Exercise data Start Marker

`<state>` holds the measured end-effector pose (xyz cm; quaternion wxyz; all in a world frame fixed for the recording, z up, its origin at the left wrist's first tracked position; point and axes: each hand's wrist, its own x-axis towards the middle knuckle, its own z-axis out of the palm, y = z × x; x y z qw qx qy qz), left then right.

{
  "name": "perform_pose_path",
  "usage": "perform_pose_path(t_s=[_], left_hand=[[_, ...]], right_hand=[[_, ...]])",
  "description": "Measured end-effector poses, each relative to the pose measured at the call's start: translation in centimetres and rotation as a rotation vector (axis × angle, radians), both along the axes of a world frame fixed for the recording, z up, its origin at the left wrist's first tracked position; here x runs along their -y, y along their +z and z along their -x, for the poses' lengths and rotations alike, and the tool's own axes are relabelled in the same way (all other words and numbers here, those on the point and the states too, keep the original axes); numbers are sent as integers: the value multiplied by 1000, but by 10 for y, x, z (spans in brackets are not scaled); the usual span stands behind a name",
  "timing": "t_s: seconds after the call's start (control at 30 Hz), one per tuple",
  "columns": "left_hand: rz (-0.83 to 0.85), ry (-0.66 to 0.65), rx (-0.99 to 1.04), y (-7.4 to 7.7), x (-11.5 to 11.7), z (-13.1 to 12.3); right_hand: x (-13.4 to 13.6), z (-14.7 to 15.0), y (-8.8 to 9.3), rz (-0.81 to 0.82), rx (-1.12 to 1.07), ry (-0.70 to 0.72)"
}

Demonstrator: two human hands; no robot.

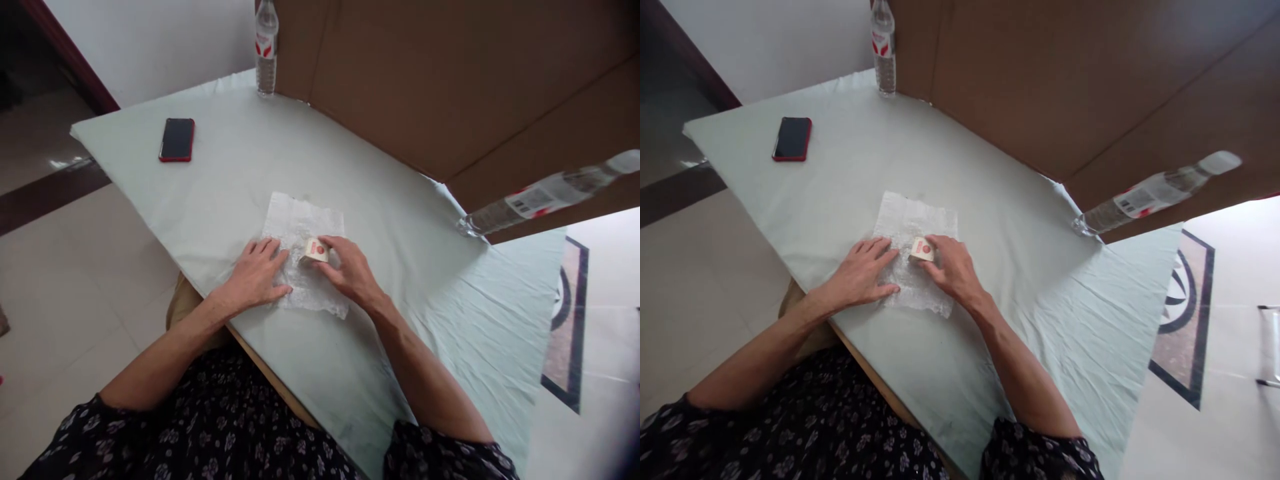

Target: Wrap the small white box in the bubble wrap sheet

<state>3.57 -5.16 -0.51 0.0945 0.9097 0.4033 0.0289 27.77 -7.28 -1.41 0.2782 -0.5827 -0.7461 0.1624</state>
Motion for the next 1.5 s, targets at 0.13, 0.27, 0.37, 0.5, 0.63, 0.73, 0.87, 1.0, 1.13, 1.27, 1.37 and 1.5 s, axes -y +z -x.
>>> perform_pose_path(t_s=[0.13,0.27,0.37,0.5,0.63,0.73,0.87,1.0,1.13,1.27,1.37,1.5], left_hand=[[34,17,22,-7,-3,7],[40,14,52,-9,-6,8],[33,16,45,-7,-9,8],[13,12,26,-4,-10,10],[9,11,-10,-3,-12,14],[39,25,-30,-3,-15,21],[54,59,21,1,-15,25],[-29,81,178,5,-3,10],[20,-53,168,-1,10,-7],[59,-50,107,-16,13,-6],[65,-56,117,-21,11,-1],[85,-46,139,-19,11,-1]], right_hand=[[24,-54,-3,-33,-91,-321],[53,-106,-10,26,33,-520],[65,-106,-4,-125,169,-509],[59,-54,20,-243,152,-338],[35,-2,20,-8,270,77],[24,8,4,106,358,140],[23,-1,-12,99,358,141],[20,-4,-13,88,351,159],[18,-7,-7,76,324,191],[31,-36,2,-44,246,103],[45,-75,-1,-144,254,-185],[58,-115,-15,6,281,-451]])
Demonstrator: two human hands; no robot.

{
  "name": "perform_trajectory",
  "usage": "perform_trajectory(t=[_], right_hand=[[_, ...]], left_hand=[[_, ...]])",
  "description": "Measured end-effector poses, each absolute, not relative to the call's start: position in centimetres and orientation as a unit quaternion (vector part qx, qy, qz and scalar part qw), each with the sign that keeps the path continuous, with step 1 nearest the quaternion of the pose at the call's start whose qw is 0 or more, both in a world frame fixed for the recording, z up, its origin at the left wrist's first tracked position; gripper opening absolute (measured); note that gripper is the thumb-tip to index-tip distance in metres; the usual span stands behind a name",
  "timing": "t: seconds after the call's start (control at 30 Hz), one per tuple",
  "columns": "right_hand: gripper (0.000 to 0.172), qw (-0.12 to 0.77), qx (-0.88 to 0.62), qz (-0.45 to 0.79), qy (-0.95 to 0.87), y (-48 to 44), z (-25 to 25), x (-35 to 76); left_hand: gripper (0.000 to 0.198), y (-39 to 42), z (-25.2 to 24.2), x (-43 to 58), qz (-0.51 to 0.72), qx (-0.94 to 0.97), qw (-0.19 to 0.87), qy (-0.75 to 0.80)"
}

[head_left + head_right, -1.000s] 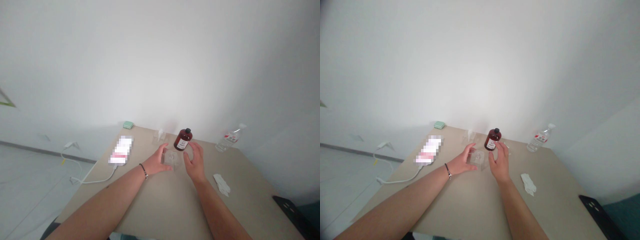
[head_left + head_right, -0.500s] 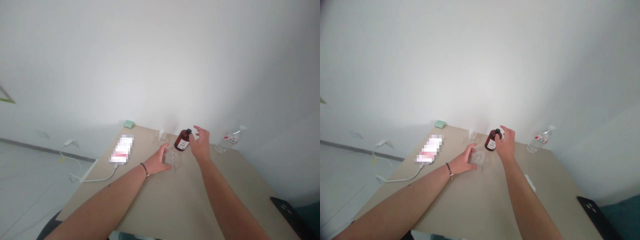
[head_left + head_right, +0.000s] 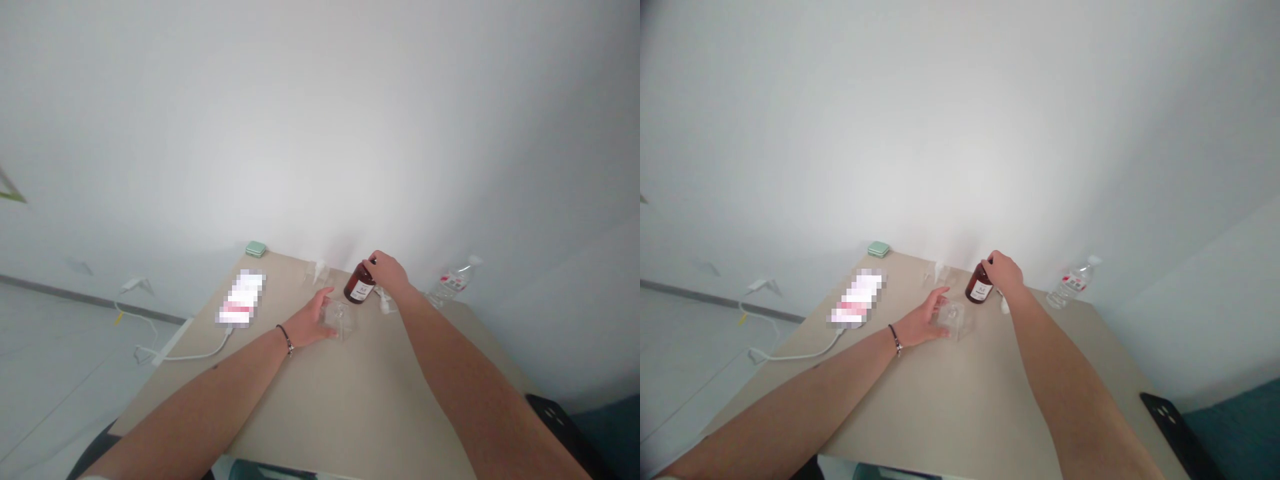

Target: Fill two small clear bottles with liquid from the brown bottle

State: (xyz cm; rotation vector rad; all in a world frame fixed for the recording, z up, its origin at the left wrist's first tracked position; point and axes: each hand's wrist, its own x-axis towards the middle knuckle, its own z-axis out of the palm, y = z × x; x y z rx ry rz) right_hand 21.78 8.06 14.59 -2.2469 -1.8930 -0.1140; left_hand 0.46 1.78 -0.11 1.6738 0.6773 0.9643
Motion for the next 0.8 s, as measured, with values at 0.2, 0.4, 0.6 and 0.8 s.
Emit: perform_trajectory(t=[0.2,0.4,0.6,0.8], right_hand=[[0.025,0.158,-0.746,-0.052,-0.644,4.6,16.3,22.1],[0.019,0.217,-0.704,-0.008,-0.676,-2.3,17.0,21.7],[0.022,0.208,-0.664,0.088,-0.713,-7.2,15.7,19.5],[0.021,0.168,-0.663,0.06,-0.727,-7.5,15.0,17.1]], left_hand=[[0.099,2.1,0.4,-0.2,0.44,0.683,0.48,0.33],[0.094,2.6,0.2,0.2,0.471,0.676,0.455,0.339],[0.085,2.7,0.3,1.1,0.418,0.695,0.418,0.41],[0.077,2.8,-0.1,1.6,0.455,0.686,0.396,0.407]])
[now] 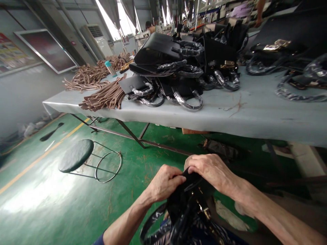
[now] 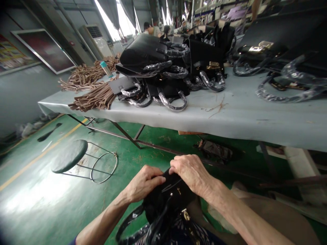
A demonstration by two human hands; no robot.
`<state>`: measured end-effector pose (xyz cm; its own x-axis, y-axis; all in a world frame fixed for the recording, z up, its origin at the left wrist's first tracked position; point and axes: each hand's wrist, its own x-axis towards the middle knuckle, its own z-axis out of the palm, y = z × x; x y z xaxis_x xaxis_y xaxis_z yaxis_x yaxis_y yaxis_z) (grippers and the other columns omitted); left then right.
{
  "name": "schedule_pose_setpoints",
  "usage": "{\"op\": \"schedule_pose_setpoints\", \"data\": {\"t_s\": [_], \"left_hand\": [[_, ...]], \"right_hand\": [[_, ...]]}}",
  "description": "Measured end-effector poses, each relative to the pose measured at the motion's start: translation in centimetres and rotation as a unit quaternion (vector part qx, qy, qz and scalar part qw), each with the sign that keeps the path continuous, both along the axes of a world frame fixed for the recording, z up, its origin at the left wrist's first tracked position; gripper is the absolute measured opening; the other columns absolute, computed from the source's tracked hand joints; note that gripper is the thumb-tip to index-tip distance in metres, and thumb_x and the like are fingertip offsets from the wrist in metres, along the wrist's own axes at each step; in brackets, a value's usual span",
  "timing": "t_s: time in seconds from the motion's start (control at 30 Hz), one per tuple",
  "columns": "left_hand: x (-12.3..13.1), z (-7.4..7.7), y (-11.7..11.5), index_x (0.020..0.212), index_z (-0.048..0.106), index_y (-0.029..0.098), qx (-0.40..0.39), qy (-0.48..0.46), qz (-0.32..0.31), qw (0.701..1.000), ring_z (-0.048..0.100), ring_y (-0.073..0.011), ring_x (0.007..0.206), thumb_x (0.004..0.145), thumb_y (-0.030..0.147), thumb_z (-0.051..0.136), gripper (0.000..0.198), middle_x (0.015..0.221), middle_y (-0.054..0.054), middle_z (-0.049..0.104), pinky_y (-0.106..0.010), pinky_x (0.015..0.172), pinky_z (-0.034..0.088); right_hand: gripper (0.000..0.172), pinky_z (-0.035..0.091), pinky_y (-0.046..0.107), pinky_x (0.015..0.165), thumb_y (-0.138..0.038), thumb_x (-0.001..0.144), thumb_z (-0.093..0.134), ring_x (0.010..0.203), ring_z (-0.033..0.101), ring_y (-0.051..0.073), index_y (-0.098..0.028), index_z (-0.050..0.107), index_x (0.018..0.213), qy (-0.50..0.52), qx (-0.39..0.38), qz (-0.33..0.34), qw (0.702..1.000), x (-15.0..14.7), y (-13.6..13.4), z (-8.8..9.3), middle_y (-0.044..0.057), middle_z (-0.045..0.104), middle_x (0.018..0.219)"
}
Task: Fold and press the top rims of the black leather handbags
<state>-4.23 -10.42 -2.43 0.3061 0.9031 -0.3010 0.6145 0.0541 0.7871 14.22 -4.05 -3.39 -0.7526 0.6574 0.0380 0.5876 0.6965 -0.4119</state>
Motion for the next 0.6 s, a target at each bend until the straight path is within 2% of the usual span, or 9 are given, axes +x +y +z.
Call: {"op": "schedule_pose_setpoints", "data": {"t_s": [0.13,0.27,0.4,0.5,0.6], "left_hand": [[-0.2,0.1,0.2,0.057,0.042,0.014,-0.006,0.008,-0.009,1.0,0.03,-0.0067,0.054,0.081,0.029,0.043,0.028,0.057,0.005,0.036,-0.022,0.05,0.022],[-0.1,0.2,0.2,0.06,0.048,0.013,-0.015,0.013,-0.025,0.999,0.032,-0.007,0.055,0.081,0.029,0.042,0.027,0.06,0.004,0.04,-0.021,0.051,0.024],[0.1,0.4,-0.2,0.061,0.046,0.014,-0.012,0.031,-0.022,0.999,0.034,-0.0074,0.056,0.083,0.03,0.039,0.028,0.062,0.004,0.042,-0.021,0.052,0.025],[0.3,0.9,-0.4,0.064,0.047,0.014,-0.001,0.057,-0.026,0.998,0.038,-0.0079,0.058,0.085,0.03,0.035,0.029,0.065,0.003,0.047,-0.02,0.054,0.027],[0.4,1.1,-0.4,0.063,0.045,0.015,0.006,0.071,-0.047,0.996,0.038,-0.0079,0.057,0.085,0.028,0.035,0.028,0.063,0.003,0.046,-0.021,0.055,0.027]], "right_hand": [[0.026,0.034,0.025,0.055,-0.026,0.087,0.043,0.068,0.061,0.017,-0.022,0.064,0.072,-0.075,0.047,-0.013,0.996,0.7,0.7,0.3,0.002,0.066,0.072],[0.023,0.029,0.026,0.053,-0.025,0.085,0.046,0.069,0.062,0.018,-0.022,0.063,0.07,-0.123,0.043,-0.009,0.991,1.3,1.2,1.0,0.002,0.067,0.07],[0.019,0.026,0.026,0.052,-0.024,0.081,0.05,0.067,0.062,0.018,-0.022,0.063,0.068,-0.152,0.041,-0.061,0.986,2.6,1.8,1.4,0.003,0.066,0.066],[0.022,0.027,0.026,0.052,-0.027,0.079,0.051,0.068,0.062,0.019,-0.021,0.062,0.061,-0.183,-0.006,-0.11,0.977,3.5,2.0,2.0,0.004,0.065,0.067],[0.021,0.029,0.024,0.051,-0.024,0.078,0.049,0.067,0.061,0.017,-0.022,0.062,0.062,-0.18,-0.093,-0.134,0.97,4.0,2.0,2.4,0.002,0.064,0.066]]}}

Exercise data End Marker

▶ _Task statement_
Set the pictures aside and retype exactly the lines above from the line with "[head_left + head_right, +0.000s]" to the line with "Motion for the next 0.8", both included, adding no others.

▶ _Solution for this task_
[head_left + head_right, +0.000s] 

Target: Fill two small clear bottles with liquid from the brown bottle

State: (xyz cm; rotation vector rad; all in a world frame fixed for the recording, z up, its origin at the left wrist's first tracked position; point and axes: each hand's wrist, its own x-axis towards the middle knuckle, its own z-axis out of the palm, y = z × x; x y z rx ry rz) right_hand 21.78 8.06 14.59 -2.2469 -1.8930 -0.1140; left_hand 0.46 1.78 -0.11 1.6738 0.6773 0.9643
Motion for the next 0.8 s, as measured, with values at 0.2, 0.4, 0.6 and 0.8 s.

This answer requires nothing more.